WHAT IS REQUIRED: Retrieve each line that contains the word "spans" from the entries below.

SOURCE MATERIAL:

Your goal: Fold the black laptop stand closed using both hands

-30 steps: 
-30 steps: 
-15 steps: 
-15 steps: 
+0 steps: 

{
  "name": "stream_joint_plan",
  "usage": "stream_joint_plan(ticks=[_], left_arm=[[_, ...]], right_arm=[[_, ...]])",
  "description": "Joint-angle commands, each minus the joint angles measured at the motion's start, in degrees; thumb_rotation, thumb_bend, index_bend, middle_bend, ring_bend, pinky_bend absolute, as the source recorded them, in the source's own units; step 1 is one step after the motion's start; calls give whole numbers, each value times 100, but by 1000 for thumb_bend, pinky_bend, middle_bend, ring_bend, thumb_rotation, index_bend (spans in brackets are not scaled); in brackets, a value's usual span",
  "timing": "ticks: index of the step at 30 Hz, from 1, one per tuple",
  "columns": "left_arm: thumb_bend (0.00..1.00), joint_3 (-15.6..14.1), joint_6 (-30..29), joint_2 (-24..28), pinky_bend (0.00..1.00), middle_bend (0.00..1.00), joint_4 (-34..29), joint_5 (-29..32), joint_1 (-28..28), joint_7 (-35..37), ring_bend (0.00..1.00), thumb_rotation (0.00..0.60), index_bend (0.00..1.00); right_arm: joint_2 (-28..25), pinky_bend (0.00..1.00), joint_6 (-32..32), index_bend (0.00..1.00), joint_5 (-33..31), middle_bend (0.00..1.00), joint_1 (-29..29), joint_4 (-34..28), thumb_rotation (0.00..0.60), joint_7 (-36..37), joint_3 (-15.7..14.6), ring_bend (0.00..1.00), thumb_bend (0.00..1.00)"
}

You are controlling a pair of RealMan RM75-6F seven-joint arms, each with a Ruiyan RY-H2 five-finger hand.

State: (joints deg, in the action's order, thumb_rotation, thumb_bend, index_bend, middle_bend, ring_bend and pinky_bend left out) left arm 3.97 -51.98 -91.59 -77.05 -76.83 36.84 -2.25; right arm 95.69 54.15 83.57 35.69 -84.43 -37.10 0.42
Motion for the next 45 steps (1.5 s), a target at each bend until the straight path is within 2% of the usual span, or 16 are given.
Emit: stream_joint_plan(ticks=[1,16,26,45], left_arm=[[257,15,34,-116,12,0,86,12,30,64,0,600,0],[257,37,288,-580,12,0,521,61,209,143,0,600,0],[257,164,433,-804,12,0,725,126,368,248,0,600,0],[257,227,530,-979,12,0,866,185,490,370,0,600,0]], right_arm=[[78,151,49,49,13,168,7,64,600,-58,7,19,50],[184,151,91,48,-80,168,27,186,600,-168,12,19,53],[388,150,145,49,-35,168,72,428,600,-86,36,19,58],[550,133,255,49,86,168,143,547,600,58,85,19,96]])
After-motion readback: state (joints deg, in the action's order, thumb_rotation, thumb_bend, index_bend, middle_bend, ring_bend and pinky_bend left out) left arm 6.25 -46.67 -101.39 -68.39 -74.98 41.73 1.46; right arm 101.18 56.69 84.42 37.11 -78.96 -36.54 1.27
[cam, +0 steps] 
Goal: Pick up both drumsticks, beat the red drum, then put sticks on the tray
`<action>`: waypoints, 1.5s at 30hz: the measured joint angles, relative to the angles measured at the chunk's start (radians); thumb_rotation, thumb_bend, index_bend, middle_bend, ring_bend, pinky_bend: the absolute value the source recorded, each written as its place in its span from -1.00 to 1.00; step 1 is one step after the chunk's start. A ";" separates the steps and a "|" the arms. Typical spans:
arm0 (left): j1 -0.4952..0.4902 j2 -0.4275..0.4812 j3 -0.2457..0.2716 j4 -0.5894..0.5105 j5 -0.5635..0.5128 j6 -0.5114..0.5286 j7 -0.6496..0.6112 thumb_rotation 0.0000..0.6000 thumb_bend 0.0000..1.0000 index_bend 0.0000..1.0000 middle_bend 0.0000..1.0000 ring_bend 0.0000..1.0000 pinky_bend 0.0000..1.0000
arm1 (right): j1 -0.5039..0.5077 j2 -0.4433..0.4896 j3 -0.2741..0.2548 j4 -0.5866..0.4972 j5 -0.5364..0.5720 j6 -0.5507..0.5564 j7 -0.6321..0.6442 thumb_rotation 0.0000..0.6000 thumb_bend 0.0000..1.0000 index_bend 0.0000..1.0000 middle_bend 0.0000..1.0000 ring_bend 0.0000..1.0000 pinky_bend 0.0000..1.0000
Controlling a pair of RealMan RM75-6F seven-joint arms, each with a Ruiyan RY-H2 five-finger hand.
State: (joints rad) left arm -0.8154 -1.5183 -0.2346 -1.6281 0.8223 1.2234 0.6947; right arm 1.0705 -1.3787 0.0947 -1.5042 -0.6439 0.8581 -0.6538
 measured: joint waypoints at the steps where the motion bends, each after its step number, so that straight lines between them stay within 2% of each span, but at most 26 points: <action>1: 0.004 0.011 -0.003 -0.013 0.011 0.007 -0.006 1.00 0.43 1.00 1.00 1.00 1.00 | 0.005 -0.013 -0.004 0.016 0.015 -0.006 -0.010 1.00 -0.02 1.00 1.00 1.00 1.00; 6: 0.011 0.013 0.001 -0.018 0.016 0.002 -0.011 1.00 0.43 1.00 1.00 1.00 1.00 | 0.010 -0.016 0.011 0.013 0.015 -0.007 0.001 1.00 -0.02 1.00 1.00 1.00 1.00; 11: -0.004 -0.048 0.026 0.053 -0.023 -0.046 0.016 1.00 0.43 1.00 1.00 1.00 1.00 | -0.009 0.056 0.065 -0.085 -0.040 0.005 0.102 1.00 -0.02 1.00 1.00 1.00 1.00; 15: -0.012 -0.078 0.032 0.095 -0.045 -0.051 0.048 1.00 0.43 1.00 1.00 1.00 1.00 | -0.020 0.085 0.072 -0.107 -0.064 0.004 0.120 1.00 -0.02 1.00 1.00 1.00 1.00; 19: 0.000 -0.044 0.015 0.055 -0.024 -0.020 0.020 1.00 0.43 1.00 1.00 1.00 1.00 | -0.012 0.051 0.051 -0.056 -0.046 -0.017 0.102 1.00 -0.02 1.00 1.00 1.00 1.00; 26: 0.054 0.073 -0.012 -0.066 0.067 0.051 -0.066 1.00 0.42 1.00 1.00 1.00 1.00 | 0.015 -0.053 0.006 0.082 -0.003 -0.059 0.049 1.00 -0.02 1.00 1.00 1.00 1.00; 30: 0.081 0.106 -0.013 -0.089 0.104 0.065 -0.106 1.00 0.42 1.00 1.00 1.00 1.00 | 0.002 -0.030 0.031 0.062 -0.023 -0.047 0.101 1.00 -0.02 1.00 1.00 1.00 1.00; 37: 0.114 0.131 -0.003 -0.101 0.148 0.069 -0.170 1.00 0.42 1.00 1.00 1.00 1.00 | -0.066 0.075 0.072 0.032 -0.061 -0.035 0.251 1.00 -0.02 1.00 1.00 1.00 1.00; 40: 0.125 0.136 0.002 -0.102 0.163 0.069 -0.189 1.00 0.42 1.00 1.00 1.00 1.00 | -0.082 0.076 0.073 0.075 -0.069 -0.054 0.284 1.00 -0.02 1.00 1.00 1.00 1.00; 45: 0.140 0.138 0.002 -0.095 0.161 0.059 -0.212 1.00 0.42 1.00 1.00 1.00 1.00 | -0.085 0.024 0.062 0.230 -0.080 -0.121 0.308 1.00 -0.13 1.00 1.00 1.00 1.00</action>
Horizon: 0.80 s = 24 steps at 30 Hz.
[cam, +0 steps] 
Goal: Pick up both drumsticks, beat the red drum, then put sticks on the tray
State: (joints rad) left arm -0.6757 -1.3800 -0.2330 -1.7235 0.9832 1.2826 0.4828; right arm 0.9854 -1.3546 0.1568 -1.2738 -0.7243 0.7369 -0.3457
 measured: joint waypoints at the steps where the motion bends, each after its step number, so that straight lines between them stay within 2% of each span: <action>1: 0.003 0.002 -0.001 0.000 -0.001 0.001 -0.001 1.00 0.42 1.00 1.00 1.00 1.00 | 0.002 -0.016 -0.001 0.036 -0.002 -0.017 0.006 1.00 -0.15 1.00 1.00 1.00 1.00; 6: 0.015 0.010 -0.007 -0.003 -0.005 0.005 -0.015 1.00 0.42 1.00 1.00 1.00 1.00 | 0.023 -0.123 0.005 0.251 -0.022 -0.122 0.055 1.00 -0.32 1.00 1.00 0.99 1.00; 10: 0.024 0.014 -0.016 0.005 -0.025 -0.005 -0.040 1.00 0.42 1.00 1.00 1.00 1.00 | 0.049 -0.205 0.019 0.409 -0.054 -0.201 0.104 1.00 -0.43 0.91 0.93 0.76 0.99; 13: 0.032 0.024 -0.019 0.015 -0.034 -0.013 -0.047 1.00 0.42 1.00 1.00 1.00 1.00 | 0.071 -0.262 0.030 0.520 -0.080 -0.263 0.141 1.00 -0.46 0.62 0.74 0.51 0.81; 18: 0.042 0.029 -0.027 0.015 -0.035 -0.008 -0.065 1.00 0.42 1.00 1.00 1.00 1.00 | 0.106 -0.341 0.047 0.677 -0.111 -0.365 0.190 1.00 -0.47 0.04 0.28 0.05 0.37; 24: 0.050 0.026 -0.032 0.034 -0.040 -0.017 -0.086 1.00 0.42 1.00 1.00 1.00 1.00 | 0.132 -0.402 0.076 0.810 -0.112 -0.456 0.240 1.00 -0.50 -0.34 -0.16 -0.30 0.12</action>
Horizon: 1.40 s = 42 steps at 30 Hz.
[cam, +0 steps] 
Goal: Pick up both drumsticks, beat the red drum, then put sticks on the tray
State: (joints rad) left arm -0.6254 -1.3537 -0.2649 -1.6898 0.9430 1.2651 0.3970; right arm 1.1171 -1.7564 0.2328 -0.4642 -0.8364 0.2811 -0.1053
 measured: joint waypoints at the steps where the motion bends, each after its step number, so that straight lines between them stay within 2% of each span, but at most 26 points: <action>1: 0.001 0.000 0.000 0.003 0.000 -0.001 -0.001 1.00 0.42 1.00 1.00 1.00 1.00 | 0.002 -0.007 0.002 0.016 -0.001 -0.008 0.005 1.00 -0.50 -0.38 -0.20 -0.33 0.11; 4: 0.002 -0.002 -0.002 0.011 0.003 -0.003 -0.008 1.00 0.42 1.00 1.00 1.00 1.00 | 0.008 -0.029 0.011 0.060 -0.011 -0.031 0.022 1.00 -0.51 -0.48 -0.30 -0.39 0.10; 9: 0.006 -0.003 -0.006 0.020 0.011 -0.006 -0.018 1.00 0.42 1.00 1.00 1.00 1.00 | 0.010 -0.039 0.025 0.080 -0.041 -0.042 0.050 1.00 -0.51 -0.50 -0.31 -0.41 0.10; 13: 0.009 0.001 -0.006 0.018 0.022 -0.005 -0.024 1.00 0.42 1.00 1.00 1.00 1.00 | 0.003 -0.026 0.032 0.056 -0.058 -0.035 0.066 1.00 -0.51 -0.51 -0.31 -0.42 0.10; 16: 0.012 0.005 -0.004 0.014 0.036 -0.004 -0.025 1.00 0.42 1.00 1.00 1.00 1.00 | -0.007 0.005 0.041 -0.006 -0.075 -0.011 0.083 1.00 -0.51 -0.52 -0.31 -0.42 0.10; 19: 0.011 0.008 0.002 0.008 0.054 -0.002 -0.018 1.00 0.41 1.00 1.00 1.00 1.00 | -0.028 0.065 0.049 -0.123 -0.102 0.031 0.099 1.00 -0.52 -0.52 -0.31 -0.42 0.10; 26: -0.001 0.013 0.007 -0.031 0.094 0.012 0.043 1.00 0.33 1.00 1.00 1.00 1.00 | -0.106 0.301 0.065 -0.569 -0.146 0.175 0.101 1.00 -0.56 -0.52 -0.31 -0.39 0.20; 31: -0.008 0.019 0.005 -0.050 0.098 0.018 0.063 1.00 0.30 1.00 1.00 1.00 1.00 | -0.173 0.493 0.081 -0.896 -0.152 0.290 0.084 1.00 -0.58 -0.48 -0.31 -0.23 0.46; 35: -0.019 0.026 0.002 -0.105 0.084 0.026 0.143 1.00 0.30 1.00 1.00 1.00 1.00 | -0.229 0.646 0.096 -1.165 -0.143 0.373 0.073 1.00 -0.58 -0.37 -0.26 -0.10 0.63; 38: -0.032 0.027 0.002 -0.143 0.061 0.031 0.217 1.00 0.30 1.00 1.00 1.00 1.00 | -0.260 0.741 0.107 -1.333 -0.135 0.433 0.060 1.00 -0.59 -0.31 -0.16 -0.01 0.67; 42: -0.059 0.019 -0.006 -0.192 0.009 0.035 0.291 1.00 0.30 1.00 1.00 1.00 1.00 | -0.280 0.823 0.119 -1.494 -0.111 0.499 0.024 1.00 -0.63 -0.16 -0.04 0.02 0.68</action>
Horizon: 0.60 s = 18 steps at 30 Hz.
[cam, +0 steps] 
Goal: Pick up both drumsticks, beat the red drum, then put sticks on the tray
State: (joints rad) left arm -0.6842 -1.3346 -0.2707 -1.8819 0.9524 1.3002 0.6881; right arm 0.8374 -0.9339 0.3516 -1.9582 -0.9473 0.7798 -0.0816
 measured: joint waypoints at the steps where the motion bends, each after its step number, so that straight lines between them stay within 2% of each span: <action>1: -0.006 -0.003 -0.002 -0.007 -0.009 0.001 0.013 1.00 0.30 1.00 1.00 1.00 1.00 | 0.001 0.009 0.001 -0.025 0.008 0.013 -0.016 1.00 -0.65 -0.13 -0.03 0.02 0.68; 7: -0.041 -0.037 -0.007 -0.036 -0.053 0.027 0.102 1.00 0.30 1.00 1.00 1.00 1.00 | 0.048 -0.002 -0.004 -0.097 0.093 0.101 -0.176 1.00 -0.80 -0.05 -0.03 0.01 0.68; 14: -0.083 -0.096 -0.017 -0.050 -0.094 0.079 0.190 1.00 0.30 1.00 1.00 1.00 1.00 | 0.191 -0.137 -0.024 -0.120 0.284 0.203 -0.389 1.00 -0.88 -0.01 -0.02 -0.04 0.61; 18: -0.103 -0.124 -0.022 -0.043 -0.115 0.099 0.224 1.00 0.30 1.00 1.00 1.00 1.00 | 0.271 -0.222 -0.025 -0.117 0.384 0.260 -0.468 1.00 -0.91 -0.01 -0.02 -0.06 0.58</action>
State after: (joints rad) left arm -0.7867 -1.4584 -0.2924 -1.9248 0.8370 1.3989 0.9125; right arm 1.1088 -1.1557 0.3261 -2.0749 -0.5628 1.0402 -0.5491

RESULT OF THIS TASK:
  "description": "Joint-angle commands, each minus the joint angles measured at the motion's start, in degrees; thumb_rotation, thumb_bend, index_bend, middle_bend, ring_bend, pinky_bend absolute, as the source recorded them, in the source's own units; step 1 is one step after the motion's start; calls give whole numbers, each value times 100, but by 1000 for thumb_bend, pinky_bend, middle_bend, ring_bend, thumb_rotation, index_bend (spans in brackets are not scaled); in brackets, a value's usual span",
`<action>`: waypoints, 1.5s at 30hz: the measured joint angles, relative to the angles measured at the chunk's start (radians); thumb_rotation, thumb_bend, index_bend, middle_bend, ring_bend, pinky_bend: the absolute value the source recorded, each written as its place in its span from -1.00 to 1.00; step 1 is one step after the chunk's start. A ";" separates the steps and a "|" the arms. Typical spans:

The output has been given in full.